Take Crime Prevention To Work
When you go to work, don't leave your crime prevention sense at home. Almost any crime that can happen at home or in your neighborhood can happen in the workplace. But common-sense prevention skills can help make life "at work" safer for all.
Help Prevent Office Theft and Other Crimes
- Keep your purse, wallet, keys, or other valuable items with you always or locked in a drawer, file cabinet or closet. Don't have the key? Check with your office manager to order a key.
- Check the identity of any strangers who are in your office or in the hallway- ask whom they are visiting and if you can help them find that person. If this makes you uncomfortable, call Public Safety 212-854-5555 for the Morningside Campus, 212-853-3333 for the Manhattanville campus or 212-305-7979 for the Medical Center campus and informed them of your suspicions.
- Food delivery / Fed Ex / UPS / delivery person etc. should always stop at the reception desk so that they can be announced.
- If you bring personal items to work, such as a coffee pot, a radio, or a calculator, etc., mark them with your name or set up an appointment to join the NYPD / CU Public Safety’s Operation ID program, please e-mail [email protected]. This service is FREE.
- Stepping out of your office? Lock your door even if you're going next door or to the restroom for a short time.
- Report any broken or flickering lights, dimly lit corridors, doors that don't lock properly, or broken windows to CU Facilities 212-854-2222 @ Morningside & Manhattanville campuses or 212-305-HELP (4357) @ Medical Center campus. Don't wait for someone else to do it.
- Be discreet. Don't advertise your social life or vacation plans and those of your co-workers to people visiting or calling your place of work.
- Working late? Call Public Safety for an escort to your car of public transportation, 212-854-SAFE (7233) @ Morningside Campus, 212-853-3301 @ Manhattanville Campus or 212-305-8100 @ Medical Center Campus.
- Take advantage of Public Safety's Crime Prevention Training for Employees by attending a Human Resources New Employee Orientation. For more information, please visit Orientation and New Hire Info | Human Resources (columbia.edu)
Identity Theft a Growing Epidemic
Identity theft occurs when someone wrongfully uses your personal identification to obtain credit, loans, services, even rentals and mortgages in your name. Information can be stolen from a consumer in a variety of ways including going through your mail / trash to take pre-approved credit card offers, discarded receipts or other personal information, stealing your purse or wallet, calling you over the phone posing as a solicitor to gain your personal information.
Here are some effective ways to combat Identity Theft:
- Get a FREE annual credit report: www.annualcreditreport.com Check and review your credit report. Report any discrepancies to the credit reporting agency. Put an alert on your credit if necessary.
- Stop prescreened credit card offers coming to your home: www.optoutprescreen.com or call 1-888-5-OPTOUT.
- Stop tele-marketing calls: www.donotcall.gov
- Stop receiving unwanted catalogs and other telemarketing mail: www.dmachoice.org
- Shred your old credit card, bank statements, bills, etc. to avoid dumpster diving.

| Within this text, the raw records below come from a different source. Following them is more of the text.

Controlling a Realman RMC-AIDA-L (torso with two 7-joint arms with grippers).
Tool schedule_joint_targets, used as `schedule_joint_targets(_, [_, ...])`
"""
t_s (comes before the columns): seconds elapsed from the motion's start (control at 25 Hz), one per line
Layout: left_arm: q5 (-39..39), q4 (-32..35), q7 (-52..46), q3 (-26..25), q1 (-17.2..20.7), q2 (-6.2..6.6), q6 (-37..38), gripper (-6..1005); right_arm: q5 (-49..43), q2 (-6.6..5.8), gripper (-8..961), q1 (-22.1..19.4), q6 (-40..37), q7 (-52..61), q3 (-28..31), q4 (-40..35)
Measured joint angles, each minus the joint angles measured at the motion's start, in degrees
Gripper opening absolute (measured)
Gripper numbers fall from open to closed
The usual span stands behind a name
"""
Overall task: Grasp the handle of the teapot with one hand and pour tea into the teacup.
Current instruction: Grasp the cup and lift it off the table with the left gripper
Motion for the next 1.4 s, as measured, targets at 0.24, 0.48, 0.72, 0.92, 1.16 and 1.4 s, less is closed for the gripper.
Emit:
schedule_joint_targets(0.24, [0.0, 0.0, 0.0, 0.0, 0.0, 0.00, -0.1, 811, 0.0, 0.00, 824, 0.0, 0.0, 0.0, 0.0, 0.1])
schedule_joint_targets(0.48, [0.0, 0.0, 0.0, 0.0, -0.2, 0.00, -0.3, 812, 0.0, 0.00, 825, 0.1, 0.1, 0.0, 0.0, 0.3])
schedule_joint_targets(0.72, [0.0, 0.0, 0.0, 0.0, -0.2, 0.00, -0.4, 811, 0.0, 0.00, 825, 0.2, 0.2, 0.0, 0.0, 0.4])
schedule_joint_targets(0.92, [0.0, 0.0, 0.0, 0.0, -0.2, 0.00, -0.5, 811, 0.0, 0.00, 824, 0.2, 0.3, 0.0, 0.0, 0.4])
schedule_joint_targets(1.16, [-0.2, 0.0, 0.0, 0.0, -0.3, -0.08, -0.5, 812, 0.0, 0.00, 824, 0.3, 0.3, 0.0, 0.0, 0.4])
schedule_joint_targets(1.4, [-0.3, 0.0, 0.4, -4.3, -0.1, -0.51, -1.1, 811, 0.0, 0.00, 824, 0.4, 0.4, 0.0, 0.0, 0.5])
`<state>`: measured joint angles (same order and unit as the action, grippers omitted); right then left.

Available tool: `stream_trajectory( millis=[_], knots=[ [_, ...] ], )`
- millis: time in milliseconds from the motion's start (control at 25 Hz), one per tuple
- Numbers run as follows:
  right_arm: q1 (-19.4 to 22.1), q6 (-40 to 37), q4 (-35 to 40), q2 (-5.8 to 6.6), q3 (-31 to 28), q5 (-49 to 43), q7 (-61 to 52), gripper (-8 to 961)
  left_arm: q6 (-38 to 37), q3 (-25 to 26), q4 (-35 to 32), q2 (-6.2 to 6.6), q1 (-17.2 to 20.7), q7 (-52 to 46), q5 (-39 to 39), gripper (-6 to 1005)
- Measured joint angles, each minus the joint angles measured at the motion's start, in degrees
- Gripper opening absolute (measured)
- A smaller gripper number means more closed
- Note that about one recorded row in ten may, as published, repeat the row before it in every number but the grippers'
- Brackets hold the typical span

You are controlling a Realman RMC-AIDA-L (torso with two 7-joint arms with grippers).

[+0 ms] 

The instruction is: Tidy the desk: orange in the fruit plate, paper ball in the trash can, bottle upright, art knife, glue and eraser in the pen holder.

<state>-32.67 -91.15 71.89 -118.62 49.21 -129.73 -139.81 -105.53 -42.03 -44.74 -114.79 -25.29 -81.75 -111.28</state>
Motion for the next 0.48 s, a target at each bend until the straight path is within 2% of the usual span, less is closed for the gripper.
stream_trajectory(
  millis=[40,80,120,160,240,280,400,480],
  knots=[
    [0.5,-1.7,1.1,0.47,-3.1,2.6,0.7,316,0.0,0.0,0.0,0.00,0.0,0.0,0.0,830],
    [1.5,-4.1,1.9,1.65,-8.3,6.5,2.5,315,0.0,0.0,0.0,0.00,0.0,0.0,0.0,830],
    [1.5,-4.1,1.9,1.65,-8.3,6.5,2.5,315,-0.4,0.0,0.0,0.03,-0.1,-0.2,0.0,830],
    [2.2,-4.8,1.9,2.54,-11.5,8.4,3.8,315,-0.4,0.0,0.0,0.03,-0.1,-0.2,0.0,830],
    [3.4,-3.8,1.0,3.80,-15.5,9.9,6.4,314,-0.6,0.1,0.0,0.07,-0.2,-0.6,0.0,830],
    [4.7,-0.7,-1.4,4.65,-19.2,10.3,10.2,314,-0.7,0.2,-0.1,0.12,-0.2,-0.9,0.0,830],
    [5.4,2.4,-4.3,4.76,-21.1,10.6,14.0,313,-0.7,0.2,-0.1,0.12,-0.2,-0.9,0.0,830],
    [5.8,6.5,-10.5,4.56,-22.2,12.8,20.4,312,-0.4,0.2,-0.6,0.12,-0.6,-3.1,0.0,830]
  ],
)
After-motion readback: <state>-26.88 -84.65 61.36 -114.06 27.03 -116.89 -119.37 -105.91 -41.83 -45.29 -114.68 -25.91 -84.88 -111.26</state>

For more information on ID Theft or what to do if you are a victim, please go to www.consumer.ftc.gov/features/identity-theft
Job / Fraudulent Check Scams
Scammers know that finding a job can be tough especially now during this pandemic. To trick people looking for honest work, scammers advertise where real employers and job placement firms do. They also use spoofed e-mails to make you think that they are coming from a legitimate organization, person or even a member of the Columbia Community. They make upbeat promises about your chances of employment, and virtually all of them ask you to pay them for their services before you get the job. But the promise of a job isn’t the same thing as a job. If you have to pay for the promise, it’s likely a scam.
In some of the reported incidents, the scammers sent spoofed emails to several students here at the University offering employment. The scammer went as far as sending the victims a check (fraudulent) via priority mail or a PDF via email. Then then ask the victim to deposit the check in their account and immediately start making purchases or sending money.
There are many variations to this scam but all end with the same ending…you deposit the check, send them the material or cash and now you get a notice from your bank that the check you deposited was fraudulent. You are now out of the money that you sent them, you are charged a bank fee for the bounced check and a negative report on your credit.
Remember NO legitimate company will ask you to pay for any material or certification before giving you the job or even starting a job.
While we cannot prevent phishing, we can train ourselves to follow best practice guidelines and report suspicious activity.
- Do not give out personal information via email. Social engineering is the process of deceiving individuals into providing personal information to seemingly trusted agents who turn out to be malicious actors.
- Always verify the authenticity of requests from companies or individuals by contacting them directly. If you are asked to provide personal information via email, you should independently contact the company directly to verify this request.
- Be suspicious of unknown links or requests sent via email or text message. Do not click on unknown links or answer strange questions sent to your mobile device, regardless of who the sender appears to be.
- Look at the email address that has sent you the offer. Does it match the name they are providing? University officials will not use a Gmail account to correspond.
If you think it's suspicious, report it:
- Report the email to [email protected] with full headers (see "How to report a suspicious email to [email protected]," below) so the CUIT Cybersecurity team can investigate.
- CUIMC Users: If the suspicious email was sent to a @cumc.columbia.edu email address, please send the phishing attempt with full headers to [email protected].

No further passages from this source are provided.